Supplied data →
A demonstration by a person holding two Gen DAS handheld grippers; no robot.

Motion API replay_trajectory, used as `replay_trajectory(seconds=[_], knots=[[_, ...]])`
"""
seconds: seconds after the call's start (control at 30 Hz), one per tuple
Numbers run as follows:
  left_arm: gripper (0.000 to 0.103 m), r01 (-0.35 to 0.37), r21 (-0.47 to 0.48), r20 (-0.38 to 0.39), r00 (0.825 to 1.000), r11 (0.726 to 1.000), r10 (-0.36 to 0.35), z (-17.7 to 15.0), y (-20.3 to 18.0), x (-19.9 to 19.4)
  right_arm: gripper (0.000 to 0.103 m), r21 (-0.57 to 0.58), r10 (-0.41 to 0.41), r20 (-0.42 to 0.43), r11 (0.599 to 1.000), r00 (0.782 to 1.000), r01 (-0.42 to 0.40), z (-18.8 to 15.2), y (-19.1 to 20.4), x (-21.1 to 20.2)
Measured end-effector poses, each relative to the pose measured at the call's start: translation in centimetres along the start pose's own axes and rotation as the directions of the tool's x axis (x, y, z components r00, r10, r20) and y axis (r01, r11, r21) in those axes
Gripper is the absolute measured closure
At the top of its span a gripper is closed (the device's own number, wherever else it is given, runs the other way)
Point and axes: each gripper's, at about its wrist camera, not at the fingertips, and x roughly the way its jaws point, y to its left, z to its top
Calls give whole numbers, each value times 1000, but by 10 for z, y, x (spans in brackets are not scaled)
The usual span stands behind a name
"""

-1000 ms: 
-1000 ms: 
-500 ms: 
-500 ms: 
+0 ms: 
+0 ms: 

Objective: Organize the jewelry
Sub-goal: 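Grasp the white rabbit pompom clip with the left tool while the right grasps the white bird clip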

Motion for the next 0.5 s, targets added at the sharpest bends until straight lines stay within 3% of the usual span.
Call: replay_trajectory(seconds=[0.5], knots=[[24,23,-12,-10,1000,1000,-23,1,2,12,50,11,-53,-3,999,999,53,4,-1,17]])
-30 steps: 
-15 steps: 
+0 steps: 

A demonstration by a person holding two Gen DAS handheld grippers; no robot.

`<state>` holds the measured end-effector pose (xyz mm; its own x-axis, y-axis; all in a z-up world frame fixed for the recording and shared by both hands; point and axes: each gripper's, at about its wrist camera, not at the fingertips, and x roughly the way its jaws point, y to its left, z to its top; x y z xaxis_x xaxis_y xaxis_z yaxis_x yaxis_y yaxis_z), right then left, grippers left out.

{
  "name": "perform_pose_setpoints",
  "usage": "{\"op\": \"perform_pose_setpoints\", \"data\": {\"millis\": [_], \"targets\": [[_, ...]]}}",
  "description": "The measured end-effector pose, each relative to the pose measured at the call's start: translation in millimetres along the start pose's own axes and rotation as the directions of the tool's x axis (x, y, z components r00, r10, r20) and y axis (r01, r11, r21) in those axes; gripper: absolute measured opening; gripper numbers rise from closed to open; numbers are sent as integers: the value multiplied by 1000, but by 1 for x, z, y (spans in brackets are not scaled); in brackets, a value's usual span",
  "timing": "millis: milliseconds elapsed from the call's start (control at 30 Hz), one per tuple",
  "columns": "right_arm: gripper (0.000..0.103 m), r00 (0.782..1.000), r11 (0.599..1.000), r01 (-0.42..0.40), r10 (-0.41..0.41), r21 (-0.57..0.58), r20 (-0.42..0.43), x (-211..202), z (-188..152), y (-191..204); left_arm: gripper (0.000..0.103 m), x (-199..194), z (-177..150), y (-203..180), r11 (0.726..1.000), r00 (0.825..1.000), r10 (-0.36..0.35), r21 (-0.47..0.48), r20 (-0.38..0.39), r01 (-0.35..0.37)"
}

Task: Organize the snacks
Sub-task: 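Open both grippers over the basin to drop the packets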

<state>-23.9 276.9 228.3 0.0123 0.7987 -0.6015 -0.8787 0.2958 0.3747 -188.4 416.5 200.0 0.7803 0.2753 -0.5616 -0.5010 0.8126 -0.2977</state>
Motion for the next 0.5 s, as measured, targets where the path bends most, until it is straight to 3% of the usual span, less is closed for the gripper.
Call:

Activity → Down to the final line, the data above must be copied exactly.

Answer to this problem →
A demonstration by a person holding two Gen DAS handheld grippers; no robot.

Motion API replay_trajectory, used as `replay_trajectory(seconds=[_], knots=[[_, ...]])`
"""
seconds: seconds after the call's start (control at 30 Hz), one per tuple
Numbers run as follows:
  left_arm: gripper (0.000 to 0.103 m), r01 (-0.35 to 0.37), r21 (-0.47 to 0.48), r20 (-0.38 to 0.39), r00 (0.825 to 1.000), r11 (0.726 to 1.000), r10 (-0.36 to 0.35), z (-17.7 to 15.0), y (-20.3 to 18.0), x (-19.9 to 19.4)
  right_arm: gripper (0.000 to 0.103 m), r21 (-0.57 to 0.58), r10 (-0.41 to 0.41), r20 (-0.42 to 0.43), r11 (0.599 to 1.000), r00 (0.782 to 1.000), r01 (-0.42 to 0.40), z (-18.8 to 15.2), y (-19.1 to 20.4), x (-21.1 to 20.2)
Measured end-effector poses, each relative to the pose measured at the call's start: translation in centimetres along the start pose's own axes and rotation as the directions of the tool's x axis (x, y, z components r00, r10, r20) and y axis (r01, r11, r21) in those axes
Gripper is the absolute measured closure
At the top of its span a gripper is closed (the device's own number, wherever else it is given, runs the other way)
Point and axes: each gripper's, at about its wrist camera, not at the fingertips, and x roughly the way its jaws point, y to its left, z to its top
Calls give whole numbers, each value times 1000, but by 10 for z, y, x (spans in brackets are not scaled)
The usual span stands behind a name
"""

-1000 ms: 
-1000 ms: 
-500 ms: 
-500 ms: 
+0 ms: 
+0 ms: 

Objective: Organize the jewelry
Sub-goal: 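Grasp the white rabbit pompom clip with the left tool while the right grasps the white bird clip
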
Motion for the next 0.5 s, targets added at the sharpest bends until straight lines stay within 3% of the usual span.
Call: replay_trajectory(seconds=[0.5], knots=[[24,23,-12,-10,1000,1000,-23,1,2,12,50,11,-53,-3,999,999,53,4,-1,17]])
-30 steps: 
-15 steps: 
+0 steps: 

A demonstration by a person holding two Gen DAS handheld grippers; no robot.

`<state>` holds the measured end-effector pose (xyz mm; its own x-axis, y-axis; all in a z-up world frame fixed for the recording and shared by both hands; point and axes: each gripper's, at about its wrist camera, not at the fingertips, and x roughly the way its jaws point, y to its left, z to its top; x y z xaxis_x xaxis_y xaxis_z yaxis_x yaxis_y yaxis_z), right then left, grippers left out.

{
  "name": "perform_pose_setpoints",
  "usage": "{\"op\": \"perform_pose_setpoints\", \"data\": {\"millis\": [_], \"targets\": [[_, ...]]}}",
  "description": "The measured end-effector pose, each relative to the pose measured at the call's start: translation in millimetres along the start pose's own axes and rotation as the directions of the tool's x axis (x, y, z components r00, r10, r20) and y axis (r01, r11, r21) in those axes; gripper: absolute measured opening; gripper numbers rise from closed to open; numbers are sent as integers: the value multiplied by 1000, but by 1 for x, z, y (spans in brackets are not scaled); in brackets, a value's usual span",
  "timing": "millis: milliseconds elapsed from the call's start (control at 30 Hz), one per tuple",
  "columns": "right_arm: gripper (0.000..0.103 m), r00 (0.782..1.000), r11 (0.599..1.000), r01 (-0.42..0.40), r10 (-0.41..0.41), r21 (-0.57..0.58), r20 (-0.42..0.43), x (-211..202), z (-188..152), y (-191..204); left_arm: gripper (0.000..0.103 m), x (-199..194), z (-177..150), y (-203..180), r11 (0.726..1.000), r00 (0.825..1.000), r10 (-0.36..0.35), r21 (-0.47..0.48), r20 (-0.38..0.39), r01 (-0.35..0.37)"
}

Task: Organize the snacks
Sub-task: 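Open both grippers over the basin to drop the packets
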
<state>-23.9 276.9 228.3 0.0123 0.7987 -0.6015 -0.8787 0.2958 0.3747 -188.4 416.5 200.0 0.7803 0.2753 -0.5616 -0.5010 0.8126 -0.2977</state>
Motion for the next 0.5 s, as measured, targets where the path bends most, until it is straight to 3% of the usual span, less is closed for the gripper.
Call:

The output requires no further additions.